** Opening Dataset content block **

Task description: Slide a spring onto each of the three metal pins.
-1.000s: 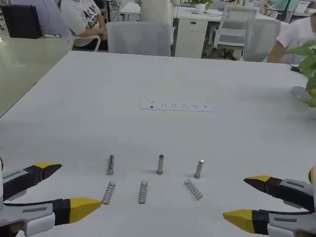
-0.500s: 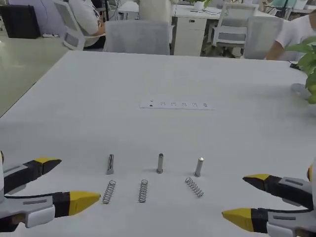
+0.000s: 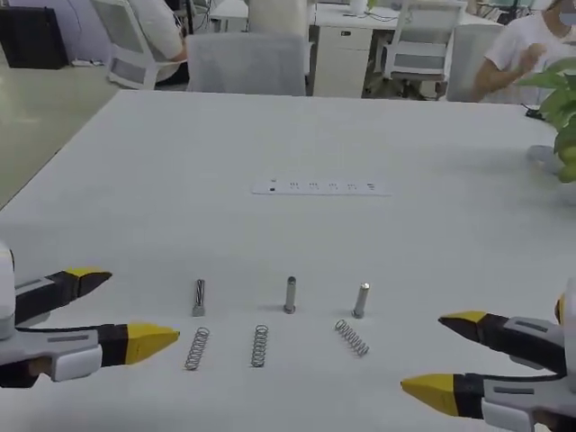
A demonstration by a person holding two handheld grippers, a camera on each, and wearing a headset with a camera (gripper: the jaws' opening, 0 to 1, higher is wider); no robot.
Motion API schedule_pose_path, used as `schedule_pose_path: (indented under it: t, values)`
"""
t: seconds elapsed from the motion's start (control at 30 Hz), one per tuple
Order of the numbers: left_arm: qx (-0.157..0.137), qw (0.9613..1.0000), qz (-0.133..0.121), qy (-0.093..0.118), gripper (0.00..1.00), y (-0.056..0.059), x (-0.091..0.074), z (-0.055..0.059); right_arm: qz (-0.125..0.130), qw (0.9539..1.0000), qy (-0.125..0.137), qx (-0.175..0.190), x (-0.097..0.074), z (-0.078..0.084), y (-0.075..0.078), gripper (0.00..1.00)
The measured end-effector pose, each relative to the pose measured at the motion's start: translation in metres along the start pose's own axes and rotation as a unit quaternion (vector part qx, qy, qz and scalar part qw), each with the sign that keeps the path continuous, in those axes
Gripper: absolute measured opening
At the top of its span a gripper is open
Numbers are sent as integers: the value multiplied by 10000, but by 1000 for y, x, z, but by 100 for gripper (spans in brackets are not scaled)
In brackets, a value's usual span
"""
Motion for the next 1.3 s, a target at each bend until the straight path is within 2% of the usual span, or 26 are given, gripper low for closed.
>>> schedule_pose_path:
  t: [0.33, 0.8, 1.3]
  values:
    - [91, 9999, 0, -106, 78, -6, 18, -9, 0, 10000, 5, 22, 2, -2, -4, 63]
    - [68, 9995, -120, -284, 75, -18, 46, -8, -19, 10000, -6, 45, 3, 0, -3, 63]
    - [-102, 9987, -275, -411, 71, -26, 65, -4, -15, 10000, -43, 70, 0, 4, 0, 63]
Point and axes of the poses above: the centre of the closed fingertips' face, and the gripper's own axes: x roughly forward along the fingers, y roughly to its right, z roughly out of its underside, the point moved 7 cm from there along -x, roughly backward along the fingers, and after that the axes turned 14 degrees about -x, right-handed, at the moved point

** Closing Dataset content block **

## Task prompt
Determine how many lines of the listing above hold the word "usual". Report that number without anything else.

## Task output
2